An example of this is demonstrated in Metavid: http://au.youtube.com/watch?v=aX6sARniTLo - about 2:08min in.
Another example is demonstrated by the NY Times, that put online the debates of the US president election, and a full transcript synchronized with the video. One can search and jump to arbitrary fragments of the video, see: http://elections.nytimes.com/2008/president/debates/vice-presidential-debate.html
The Google Audio Indexing beta tool is also relevant as it provides an automatic transcript and full text index of a video.
Metavid also indexes the videos from the US congress and proposes a full searchable and browsable transcript of the video. The UI is based on an extension of SemanticMediaWiki and the TemporalURI for addressing the video fragments.
Media Browsing UC
Interested people: ?
When dealing with particularly long video content, the ability to address and deliver media fragments is necessary to be able to cope with the duration of the file better and present it as an appropriately paginated video stream. The fragments can be either determined through pre-determined "named" segments, or dynamically through chopping-up by time interval.
Further, media can generally be browsed (watched) more easily and with more focus when there is a semantic segmentation into sensible fragments. Metavid shows such an example: http://au.youtube.com/watch?v=aX6sARniTLo, see 0:33sec into the video.
A fragmentation of a media file enables e.g. a tab-based browsing through a video or audio file - something that will help accessibility of audio and video for disabled people of varying grades, in particular when textual annotations are included.
In the context of images, spatial regions can be identified.

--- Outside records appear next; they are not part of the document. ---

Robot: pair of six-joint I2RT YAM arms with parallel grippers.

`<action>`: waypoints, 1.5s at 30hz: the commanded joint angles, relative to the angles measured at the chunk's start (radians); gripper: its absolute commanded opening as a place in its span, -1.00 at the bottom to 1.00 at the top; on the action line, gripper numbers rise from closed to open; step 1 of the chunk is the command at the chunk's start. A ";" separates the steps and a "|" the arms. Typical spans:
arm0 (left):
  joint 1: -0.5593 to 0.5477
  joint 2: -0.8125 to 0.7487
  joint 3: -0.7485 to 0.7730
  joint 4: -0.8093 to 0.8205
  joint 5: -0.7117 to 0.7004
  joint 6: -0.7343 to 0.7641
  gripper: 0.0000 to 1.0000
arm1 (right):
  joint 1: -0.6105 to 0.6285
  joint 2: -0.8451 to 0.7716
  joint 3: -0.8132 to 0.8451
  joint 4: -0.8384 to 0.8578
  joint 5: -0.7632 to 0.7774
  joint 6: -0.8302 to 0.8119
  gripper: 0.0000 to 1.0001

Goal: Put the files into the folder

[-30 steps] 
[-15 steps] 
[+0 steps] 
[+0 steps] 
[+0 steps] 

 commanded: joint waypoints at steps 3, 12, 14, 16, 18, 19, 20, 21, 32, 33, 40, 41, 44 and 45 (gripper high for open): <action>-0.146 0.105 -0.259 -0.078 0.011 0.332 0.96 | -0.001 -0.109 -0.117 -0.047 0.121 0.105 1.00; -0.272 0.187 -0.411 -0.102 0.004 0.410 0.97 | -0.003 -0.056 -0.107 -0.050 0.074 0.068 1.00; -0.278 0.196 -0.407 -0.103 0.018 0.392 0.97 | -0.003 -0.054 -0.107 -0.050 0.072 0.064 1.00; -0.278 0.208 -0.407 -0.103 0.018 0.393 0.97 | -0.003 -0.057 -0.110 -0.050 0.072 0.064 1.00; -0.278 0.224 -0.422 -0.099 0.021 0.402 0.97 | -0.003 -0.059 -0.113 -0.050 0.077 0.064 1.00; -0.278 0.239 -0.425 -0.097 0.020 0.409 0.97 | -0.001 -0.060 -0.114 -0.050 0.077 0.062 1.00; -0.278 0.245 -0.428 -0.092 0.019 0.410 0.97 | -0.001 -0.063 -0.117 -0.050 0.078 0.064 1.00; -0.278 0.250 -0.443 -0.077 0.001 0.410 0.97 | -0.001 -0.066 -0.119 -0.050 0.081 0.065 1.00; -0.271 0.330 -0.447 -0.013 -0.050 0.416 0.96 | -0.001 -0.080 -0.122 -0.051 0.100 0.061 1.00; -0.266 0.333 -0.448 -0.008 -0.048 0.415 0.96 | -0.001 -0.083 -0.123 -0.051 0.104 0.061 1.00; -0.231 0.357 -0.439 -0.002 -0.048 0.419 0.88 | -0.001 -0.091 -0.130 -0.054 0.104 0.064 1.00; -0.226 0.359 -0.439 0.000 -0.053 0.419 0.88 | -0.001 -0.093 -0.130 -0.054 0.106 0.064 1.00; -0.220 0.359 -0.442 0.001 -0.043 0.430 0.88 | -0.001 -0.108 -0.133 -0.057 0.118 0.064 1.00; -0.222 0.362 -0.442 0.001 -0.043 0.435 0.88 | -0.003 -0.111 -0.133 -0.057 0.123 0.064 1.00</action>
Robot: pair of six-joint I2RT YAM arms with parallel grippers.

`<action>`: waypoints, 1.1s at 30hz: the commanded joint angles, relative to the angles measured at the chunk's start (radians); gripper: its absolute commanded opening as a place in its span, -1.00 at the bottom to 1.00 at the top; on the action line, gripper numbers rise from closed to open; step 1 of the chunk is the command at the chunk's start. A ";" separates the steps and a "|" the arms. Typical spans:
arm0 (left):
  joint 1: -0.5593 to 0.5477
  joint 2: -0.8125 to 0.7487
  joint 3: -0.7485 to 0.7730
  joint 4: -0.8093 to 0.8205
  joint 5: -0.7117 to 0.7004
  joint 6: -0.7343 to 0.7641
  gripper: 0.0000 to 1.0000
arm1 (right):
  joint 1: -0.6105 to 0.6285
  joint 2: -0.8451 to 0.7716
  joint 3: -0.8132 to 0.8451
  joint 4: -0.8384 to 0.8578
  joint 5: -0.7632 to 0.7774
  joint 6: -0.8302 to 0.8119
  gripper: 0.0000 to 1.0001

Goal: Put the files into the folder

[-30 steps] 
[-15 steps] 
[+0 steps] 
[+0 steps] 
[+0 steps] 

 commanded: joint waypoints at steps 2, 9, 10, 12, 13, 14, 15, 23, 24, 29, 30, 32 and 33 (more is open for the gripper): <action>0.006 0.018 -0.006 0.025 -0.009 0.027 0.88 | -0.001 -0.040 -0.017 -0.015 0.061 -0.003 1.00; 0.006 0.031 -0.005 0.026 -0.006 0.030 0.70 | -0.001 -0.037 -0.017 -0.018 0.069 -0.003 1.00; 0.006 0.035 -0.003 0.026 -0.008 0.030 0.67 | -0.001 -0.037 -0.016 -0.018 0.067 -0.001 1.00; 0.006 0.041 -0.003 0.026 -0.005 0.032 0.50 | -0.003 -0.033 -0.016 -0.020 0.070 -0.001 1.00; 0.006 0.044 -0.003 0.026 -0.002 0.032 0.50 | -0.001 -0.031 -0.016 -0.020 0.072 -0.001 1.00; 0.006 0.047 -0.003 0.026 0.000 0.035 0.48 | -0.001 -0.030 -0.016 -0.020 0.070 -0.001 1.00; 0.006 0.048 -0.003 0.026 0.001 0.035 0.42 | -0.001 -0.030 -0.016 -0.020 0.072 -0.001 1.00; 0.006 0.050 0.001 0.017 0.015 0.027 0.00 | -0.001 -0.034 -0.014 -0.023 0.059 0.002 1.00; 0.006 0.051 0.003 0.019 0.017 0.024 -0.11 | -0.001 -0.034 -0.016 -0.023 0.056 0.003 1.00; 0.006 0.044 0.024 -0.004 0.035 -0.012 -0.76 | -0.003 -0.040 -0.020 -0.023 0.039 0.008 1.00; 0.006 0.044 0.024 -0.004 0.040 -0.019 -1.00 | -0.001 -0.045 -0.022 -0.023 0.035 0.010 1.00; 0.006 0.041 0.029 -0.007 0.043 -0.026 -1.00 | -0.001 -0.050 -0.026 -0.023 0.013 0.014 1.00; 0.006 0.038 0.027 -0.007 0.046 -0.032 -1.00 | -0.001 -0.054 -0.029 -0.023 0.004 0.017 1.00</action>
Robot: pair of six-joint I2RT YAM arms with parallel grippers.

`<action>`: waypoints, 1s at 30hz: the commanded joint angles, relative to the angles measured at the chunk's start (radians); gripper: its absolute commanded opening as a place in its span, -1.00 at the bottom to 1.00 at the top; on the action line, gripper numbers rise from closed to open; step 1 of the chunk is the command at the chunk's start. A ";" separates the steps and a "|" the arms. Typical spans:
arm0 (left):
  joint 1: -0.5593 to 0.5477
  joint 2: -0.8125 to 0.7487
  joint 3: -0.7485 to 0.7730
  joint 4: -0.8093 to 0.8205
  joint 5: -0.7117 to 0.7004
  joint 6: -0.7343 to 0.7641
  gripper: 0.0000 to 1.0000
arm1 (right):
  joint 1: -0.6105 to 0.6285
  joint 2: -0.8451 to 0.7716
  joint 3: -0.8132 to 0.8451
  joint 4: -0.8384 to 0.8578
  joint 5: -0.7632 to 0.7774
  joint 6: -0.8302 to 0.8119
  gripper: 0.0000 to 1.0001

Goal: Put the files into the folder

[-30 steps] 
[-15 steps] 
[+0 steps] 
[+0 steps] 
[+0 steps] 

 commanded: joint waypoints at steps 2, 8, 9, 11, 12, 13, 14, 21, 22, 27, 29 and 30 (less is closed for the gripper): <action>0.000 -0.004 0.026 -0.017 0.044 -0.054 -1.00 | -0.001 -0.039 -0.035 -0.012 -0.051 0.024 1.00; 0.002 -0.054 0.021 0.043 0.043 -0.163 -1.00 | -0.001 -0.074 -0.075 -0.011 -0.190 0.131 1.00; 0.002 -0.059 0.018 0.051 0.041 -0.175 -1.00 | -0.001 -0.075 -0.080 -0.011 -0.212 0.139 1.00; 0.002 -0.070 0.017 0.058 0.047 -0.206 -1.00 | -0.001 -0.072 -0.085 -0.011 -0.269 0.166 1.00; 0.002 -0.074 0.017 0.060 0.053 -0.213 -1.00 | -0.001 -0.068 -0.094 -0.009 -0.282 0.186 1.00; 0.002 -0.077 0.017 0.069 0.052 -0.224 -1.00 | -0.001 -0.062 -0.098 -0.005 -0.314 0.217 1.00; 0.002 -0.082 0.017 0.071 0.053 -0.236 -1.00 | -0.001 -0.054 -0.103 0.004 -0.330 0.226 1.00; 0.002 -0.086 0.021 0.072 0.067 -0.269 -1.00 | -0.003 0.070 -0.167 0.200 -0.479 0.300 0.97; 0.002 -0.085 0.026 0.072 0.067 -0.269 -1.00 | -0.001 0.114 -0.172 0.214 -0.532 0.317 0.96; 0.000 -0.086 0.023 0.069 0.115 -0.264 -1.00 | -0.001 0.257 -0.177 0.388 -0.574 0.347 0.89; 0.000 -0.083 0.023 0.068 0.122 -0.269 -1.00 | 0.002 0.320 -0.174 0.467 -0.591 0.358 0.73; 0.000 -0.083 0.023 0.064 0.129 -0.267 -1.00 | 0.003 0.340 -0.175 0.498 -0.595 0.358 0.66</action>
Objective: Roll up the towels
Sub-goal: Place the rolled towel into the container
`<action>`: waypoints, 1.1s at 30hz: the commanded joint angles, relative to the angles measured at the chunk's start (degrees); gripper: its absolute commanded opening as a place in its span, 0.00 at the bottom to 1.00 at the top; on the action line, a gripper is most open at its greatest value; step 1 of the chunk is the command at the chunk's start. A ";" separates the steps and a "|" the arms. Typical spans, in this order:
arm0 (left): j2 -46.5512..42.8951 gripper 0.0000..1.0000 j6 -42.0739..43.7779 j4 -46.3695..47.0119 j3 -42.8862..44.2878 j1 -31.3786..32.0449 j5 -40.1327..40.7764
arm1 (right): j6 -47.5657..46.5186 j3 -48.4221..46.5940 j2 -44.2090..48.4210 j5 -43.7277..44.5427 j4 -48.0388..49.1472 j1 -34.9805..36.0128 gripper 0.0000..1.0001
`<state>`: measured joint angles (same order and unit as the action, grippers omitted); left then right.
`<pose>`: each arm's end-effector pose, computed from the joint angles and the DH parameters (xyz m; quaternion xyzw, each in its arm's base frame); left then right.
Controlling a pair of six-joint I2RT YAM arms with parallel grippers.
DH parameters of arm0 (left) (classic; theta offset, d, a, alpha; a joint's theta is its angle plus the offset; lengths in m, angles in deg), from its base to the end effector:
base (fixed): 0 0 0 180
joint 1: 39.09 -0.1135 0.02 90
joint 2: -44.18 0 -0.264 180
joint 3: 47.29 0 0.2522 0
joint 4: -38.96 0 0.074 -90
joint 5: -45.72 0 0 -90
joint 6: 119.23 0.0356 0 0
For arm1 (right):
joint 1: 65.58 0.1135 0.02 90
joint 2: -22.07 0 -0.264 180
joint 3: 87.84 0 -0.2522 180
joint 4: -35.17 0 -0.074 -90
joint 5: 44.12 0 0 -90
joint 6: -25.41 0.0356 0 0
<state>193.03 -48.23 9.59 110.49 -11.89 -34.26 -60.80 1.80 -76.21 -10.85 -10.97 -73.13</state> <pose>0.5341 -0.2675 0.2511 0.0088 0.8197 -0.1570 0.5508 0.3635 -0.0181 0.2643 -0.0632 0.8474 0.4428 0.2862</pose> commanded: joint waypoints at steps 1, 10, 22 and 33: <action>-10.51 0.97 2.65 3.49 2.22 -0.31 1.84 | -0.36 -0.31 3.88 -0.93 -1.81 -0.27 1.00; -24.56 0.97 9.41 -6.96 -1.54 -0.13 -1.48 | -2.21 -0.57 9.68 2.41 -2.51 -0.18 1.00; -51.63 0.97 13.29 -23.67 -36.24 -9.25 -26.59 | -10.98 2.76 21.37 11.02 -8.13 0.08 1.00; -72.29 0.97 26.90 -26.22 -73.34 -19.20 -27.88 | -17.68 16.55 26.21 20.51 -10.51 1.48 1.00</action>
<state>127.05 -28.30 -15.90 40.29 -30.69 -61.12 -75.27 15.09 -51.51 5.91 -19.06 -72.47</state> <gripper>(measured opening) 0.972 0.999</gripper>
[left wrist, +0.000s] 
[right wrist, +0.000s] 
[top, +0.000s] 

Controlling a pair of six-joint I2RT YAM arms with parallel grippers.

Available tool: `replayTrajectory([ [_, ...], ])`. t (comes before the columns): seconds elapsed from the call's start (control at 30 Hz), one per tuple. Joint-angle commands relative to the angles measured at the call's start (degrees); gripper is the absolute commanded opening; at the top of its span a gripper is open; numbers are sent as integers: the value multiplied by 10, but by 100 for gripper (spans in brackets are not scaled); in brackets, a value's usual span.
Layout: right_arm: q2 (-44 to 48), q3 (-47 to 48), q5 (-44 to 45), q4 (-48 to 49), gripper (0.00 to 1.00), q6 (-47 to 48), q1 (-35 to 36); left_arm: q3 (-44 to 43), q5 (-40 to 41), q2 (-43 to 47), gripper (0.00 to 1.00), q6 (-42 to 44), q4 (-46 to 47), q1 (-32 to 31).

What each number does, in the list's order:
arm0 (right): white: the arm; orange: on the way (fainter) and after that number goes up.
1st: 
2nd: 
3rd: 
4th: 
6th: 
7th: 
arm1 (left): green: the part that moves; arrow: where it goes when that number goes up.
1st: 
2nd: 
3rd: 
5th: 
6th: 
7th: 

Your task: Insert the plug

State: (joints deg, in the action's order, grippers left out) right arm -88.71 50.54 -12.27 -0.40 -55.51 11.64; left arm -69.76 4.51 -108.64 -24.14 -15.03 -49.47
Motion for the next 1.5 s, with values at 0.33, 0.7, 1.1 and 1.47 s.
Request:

Regions could initially have a rectangular shape (e.g., identified by a (x,y) co-ordinate, a width & a height or by 2 co-ordinates (x1,y1) & (x2,y2)). However, it should also be possible to identify non-rectangular shapes.
The HTML image map specification is a good specification for identifying arbitrary regions in images. Yet, there are no URIs at this point that can point to an image map that has been given a name (e.g. through the id tag), or that fully identify the region in the URI.
Interested people: Erik
A series of photos and/or regions-of-interest within that series of photos (of a particular journey, for instance) can be linked together temporally or certain regions-of-interest of a series of photos can be linked together spatially.
Temporally this means that an application would be a slide show made up of image fragments from different servers - a kind of image playlist of fragment URIs. There may be an issue with size.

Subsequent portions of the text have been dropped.